Grundsätzlich gilt: Körper (mit seinen Formen) und Seele/Geist haben immer das Bestreben, in den ausgeglichenen Zustand zu kommen. Wenn in einem Gesicht operativ oder aber auch z. B. durch einen Unfall etwas verändert wird, dann werden Gesichtsleser in der ersten Zeit nach dem Eingriff sicherlich getäuscht und lesen „falsche“ Informationen. Voraussetzung ist jedoch, dass der Eingriff nicht als solcher zu erkennen ist, und das ist in den seltensten Fällen der Fall.

Nach einiger Zeit jedoch, sind der Geist, die Seele und ihr Ausdruck in den Formen des Gesichts und Kopfes wieder harmonisch ausgeglichen und das was gelesen wird stimmt mit der Realität überein.
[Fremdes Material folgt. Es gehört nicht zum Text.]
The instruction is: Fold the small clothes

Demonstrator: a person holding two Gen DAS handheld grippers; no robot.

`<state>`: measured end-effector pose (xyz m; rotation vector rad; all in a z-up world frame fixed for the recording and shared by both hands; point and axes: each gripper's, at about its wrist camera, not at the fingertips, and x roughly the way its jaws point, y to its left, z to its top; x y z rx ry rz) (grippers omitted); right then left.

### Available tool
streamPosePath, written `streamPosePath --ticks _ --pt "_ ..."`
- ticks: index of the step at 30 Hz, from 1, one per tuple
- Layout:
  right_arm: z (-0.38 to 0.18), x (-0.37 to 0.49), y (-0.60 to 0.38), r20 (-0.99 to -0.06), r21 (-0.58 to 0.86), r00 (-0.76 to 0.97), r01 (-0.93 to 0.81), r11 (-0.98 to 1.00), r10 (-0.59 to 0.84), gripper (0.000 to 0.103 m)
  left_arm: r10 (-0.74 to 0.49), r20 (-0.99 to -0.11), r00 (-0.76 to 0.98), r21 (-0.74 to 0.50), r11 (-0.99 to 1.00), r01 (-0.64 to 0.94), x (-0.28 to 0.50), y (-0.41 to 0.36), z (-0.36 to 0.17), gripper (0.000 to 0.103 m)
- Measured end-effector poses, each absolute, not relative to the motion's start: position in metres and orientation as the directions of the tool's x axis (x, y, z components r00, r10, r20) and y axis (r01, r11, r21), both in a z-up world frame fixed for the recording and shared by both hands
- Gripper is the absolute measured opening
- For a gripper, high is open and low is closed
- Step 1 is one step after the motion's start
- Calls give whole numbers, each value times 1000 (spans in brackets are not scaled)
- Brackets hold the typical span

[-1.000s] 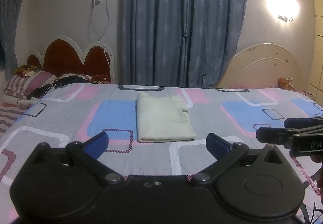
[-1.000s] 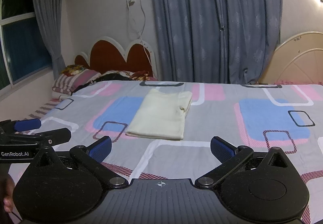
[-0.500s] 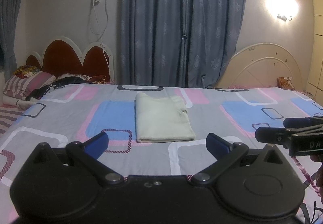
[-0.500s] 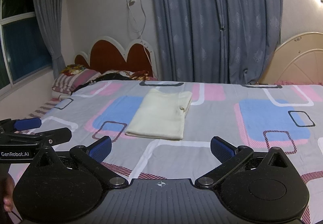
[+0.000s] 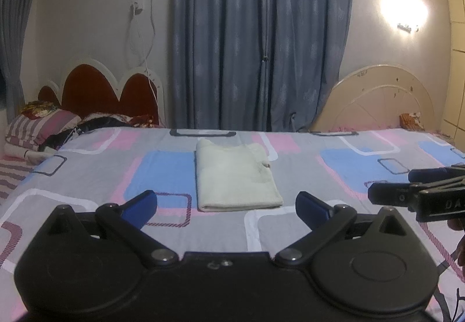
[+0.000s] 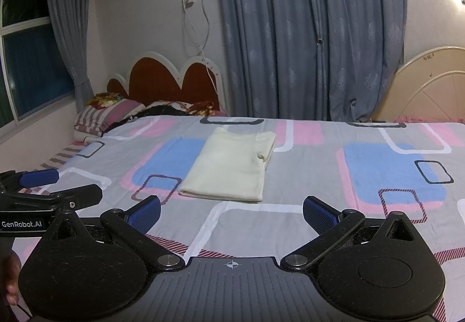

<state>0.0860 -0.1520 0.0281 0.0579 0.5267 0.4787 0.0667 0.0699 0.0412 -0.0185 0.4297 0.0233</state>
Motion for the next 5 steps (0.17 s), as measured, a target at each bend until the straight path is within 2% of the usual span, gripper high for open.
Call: streamPosePath --ticks 5 --pt "28 89 -154 -471 171 756 -428 888 455 103 4 -418 908 -16 1000 -12 68 69 42 102"
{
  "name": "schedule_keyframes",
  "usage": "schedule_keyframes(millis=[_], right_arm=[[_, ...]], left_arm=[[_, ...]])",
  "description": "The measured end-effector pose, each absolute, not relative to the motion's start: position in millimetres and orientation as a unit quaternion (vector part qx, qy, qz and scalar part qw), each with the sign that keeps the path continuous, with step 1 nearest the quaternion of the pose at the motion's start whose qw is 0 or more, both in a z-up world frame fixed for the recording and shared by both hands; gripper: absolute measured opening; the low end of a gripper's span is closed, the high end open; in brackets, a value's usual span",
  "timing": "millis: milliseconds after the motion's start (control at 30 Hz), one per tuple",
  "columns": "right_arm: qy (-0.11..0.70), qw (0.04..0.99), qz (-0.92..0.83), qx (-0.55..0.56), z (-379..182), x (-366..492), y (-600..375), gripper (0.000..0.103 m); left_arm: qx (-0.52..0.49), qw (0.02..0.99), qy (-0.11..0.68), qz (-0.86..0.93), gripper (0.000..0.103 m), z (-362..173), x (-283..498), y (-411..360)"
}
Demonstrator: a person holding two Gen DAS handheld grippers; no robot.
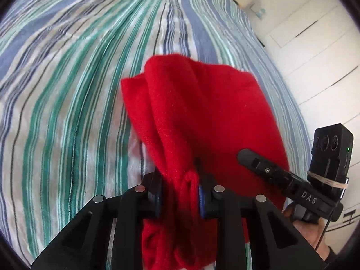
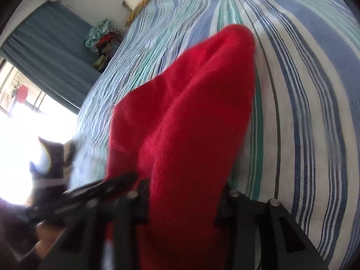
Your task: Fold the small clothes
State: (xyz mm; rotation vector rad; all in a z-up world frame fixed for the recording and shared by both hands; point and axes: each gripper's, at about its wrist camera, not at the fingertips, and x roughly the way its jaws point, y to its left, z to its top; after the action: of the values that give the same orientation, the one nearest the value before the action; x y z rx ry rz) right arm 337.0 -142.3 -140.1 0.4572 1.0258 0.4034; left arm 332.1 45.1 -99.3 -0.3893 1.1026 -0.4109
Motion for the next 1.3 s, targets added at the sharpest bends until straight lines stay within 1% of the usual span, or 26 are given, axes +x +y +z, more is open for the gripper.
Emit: schedule_keyframes(millis=[67, 167, 267, 333, 400, 433, 467, 500, 533, 567, 600, 633, 667, 700, 767, 900, 967, 1067, 1200, 1300], right_arm=[[0.464, 0.847, 0.187, 0.182, -117.8, 334.6, -135.1, 0.032], [0.425, 0.87, 0.192, 0.158, -79.4, 328.7, -130.2, 0.032], [0.386, 0.887, 0.206, 0.146, -39.0, 320.0, -129.1, 0.032], [0.372, 0.893, 0.21, 0.142, -21.3, 313.5, -128.5, 0.032], [0.39, 0.883, 0.209, 0.154, -25.7, 313.1, -129.4, 0.035], [0.417, 0.871, 0.204, 0.162, -38.0, 314.8, -129.7, 0.045], [0.451, 0.856, 0.191, 0.164, -54.9, 316.3, -130.5, 0.059], [0.48, 0.846, 0.174, 0.156, -71.8, 313.4, -131.2, 0.07], [0.497, 0.843, 0.152, 0.138, -83.7, 304.3, -134.1, 0.084], [0.498, 0.849, 0.133, 0.12, -90.5, 288.4, -140.7, 0.084], [0.488, 0.856, 0.128, 0.109, -92.8, 272.3, -145.7, 0.084], [0.481, 0.861, 0.128, 0.104, -93.0, 255.7, -151.2, 0.086], [0.476, 0.864, 0.127, 0.101, -91.7, 239.1, -156.1, 0.09], [0.471, 0.868, 0.125, 0.096, -88.8, 222.9, -160.1, 0.091], [0.465, 0.874, 0.122, 0.075, -79.2, 191.6, -162.9, 0.092], [0.474, 0.872, 0.114, 0.044, -56.6, 138.8, -154.1, 0.092], [0.472, 0.874, 0.11, 0.034, -46.4, 116.3, -146.4, 0.092], [0.48, 0.871, 0.097, 0.034, -35.5, 91.4, -141.1, 0.092], [0.493, 0.864, 0.091, 0.041, -25.5, 71.1, -138.4, 0.092], [0.496, 0.863, 0.089, 0.022, -16.7, 61.0, -131.4, 0.092]], left_arm=[[-0.176, 0.832, 0.485, -0.203, 0.022, -70.7, 326.9, 45.2], [-0.173, 0.85, 0.445, -0.221, 0.023, -28.0, 322.7, 48.2], [-0.165, 0.861, 0.419, -0.237, 0.023, 1.2, 308.6, 53.4], [-0.161, 0.858, 0.428, -0.235, 0.026, -4.0, 305.6, 55.9], [-0.15, 0.847, 0.465, -0.211, 0.035, -30.8, 304.8, 57.3], [-0.135, 0.842, 0.487, -0.188, 0.038, -47.3, 299.8, 58.2], [-0.111, 0.841, 0.505, -0.159, 0.038, -60.6, 291.7, 58.9], [-0.085, 0.844, 0.512, -0.134, 0.038, -69.9, 279.9, 61.9], [-0.065, 0.851, 0.506, -0.12, 0.041, -73.6, 263.9, 65.8], [-0.055, 0.859, 0.496, -0.114, 0.055, -72.6, 244.0, 70.3], [-0.041, 0.867, 0.487, -0.103, 0.064, -68.8, 224.4, 73.0], [-0.017, 0.876, 0.475, -0.085, 0.08, -64.2, 206.0, 73.9], [0.011, 0.884, 0.463, -0.067, 0.093, -57.7, 187.4, 71.8], [0.038, 0.892, 0.449, -0.049, 0.099, -51.1, 171.1, 68.2], [0.074, 0.9, 0.43, -0.011, 0.099, -40.0, 146.9, 60.2], [0.104, 0.892, 0.435, 0.07, 0.101, -26.3, 113.2, 50.9], [0.095, 0.884, 0.451, 0.078, 0.101, -20.9, 98.1, 48.6], [0.062, 0.869, 0.49, 0.025, 0.101, -15.2, 88.4, 45.3], [0.01, 0.862, 0.506, -0.014, 0.101, -10.2, 76.1, 46.7], [0.015, 0.864, 0.503, -0.004, 0.101, -6.9, 71.7, 45.5]])
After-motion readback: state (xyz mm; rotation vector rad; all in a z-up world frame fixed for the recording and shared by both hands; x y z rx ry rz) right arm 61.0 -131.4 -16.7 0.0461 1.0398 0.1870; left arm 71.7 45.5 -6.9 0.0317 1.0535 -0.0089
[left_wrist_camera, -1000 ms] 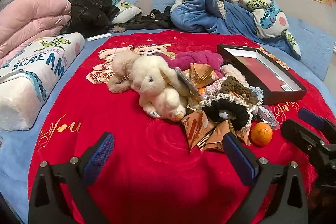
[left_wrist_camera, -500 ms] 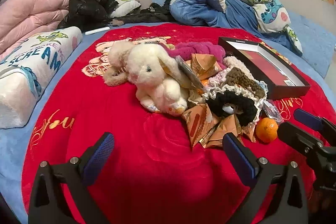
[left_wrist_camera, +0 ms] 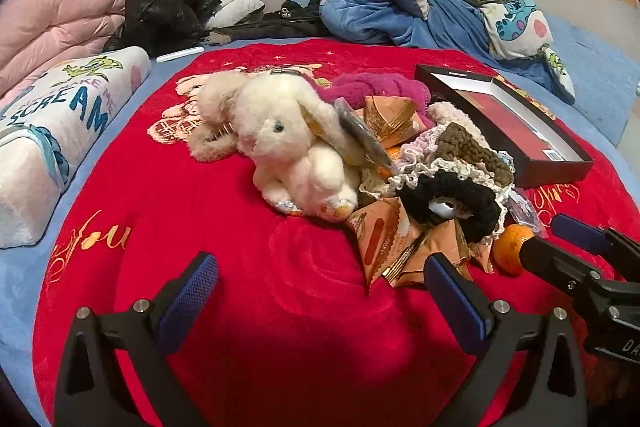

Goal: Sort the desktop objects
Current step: 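Grasp the mandarin orange with the right gripper while the left gripper grasps a Choco Magic packet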

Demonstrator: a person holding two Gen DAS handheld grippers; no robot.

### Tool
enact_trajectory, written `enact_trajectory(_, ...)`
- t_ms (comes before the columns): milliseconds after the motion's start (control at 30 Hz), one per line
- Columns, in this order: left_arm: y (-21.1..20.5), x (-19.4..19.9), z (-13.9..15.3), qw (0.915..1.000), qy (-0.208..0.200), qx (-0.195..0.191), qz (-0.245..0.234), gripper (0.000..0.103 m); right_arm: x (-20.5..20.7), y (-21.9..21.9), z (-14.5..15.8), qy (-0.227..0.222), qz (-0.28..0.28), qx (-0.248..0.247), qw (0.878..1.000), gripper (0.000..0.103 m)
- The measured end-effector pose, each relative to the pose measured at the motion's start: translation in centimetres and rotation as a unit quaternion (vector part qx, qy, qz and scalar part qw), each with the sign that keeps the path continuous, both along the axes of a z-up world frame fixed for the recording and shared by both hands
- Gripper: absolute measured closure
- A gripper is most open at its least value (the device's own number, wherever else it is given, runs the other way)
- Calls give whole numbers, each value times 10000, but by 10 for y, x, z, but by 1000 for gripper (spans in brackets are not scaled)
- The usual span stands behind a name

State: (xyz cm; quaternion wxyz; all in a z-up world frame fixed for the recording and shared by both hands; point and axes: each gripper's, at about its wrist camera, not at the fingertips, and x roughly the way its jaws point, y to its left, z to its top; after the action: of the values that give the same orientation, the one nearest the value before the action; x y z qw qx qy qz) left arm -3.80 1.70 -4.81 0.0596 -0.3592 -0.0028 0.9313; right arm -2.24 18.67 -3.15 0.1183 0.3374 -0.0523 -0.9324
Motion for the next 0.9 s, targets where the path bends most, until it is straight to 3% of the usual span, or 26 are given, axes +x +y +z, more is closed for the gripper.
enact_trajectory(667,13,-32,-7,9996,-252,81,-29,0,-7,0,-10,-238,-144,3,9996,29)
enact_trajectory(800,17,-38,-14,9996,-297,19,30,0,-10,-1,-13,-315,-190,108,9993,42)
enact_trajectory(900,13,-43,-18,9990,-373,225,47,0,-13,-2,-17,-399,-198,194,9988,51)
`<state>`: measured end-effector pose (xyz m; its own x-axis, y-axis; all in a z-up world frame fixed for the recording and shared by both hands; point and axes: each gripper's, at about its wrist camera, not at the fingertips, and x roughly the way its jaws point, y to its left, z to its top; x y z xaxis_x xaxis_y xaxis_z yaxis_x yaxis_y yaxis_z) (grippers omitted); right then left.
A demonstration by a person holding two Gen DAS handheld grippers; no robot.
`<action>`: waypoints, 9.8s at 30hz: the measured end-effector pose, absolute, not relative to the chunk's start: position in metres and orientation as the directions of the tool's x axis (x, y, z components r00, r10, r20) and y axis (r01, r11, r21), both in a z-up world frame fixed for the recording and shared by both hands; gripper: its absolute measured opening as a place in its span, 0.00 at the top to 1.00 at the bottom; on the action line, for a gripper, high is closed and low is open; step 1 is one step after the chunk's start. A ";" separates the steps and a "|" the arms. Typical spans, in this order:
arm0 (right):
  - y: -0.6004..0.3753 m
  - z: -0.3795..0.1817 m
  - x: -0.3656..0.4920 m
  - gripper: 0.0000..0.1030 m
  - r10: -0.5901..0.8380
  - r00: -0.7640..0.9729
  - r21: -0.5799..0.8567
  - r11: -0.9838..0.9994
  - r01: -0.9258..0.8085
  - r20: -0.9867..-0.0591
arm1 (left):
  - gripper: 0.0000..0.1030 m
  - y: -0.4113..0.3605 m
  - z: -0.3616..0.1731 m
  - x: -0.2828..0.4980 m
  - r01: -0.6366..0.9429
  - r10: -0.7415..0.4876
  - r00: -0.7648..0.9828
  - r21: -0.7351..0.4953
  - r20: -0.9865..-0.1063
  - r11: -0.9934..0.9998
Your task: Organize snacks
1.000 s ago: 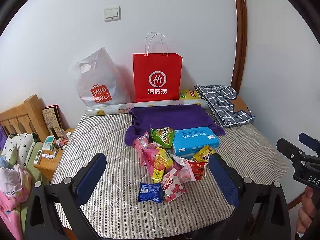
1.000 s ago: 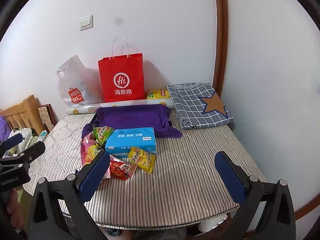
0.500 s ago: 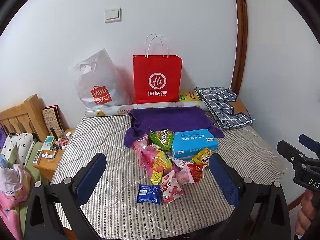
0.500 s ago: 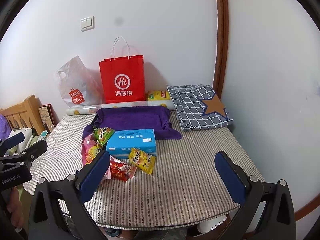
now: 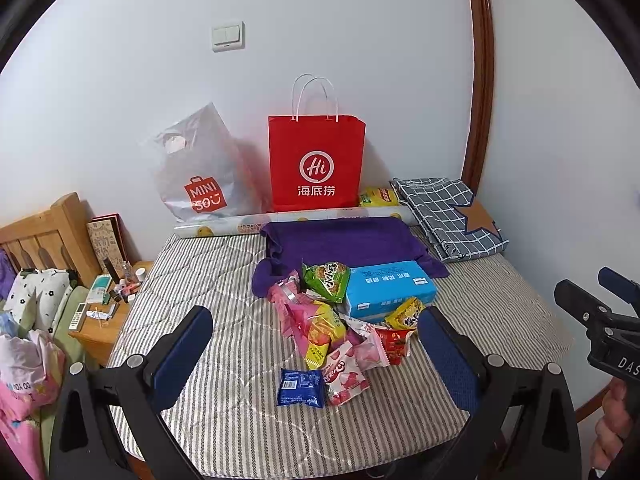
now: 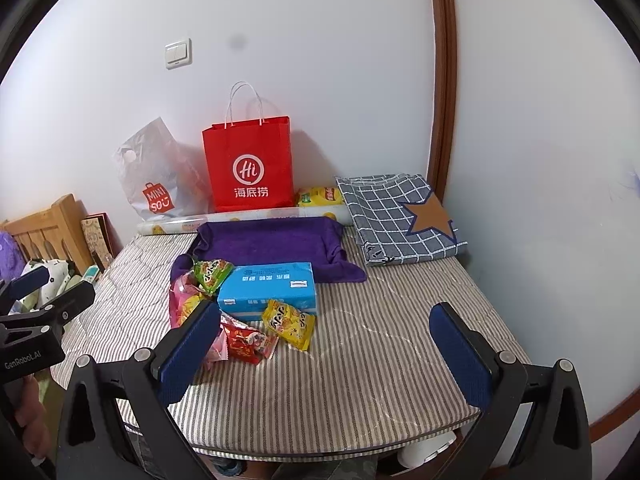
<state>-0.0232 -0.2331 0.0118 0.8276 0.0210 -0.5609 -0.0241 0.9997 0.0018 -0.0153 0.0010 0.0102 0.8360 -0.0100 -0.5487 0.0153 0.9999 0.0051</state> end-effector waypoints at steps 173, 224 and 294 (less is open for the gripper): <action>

Wie lange das dauert hängt schlicht davon ab wie stark der Eingriff war. Und dabei funktioniert die Wirkungsweise der Energien in beide Richtungen: Entweder der Geist und der Chartakter passen sich der Form an (oft bei starken Eingriffen, wie beim Paradebeispiel Michael Jackson) oder z. B. die Form verändert sich wieder in ihren ursprünglichen Zustand (häufig bei Nasenhöckern zu beobachten, die 2-3 Jahre nach der operativen Entfernung wieder zurückkommen).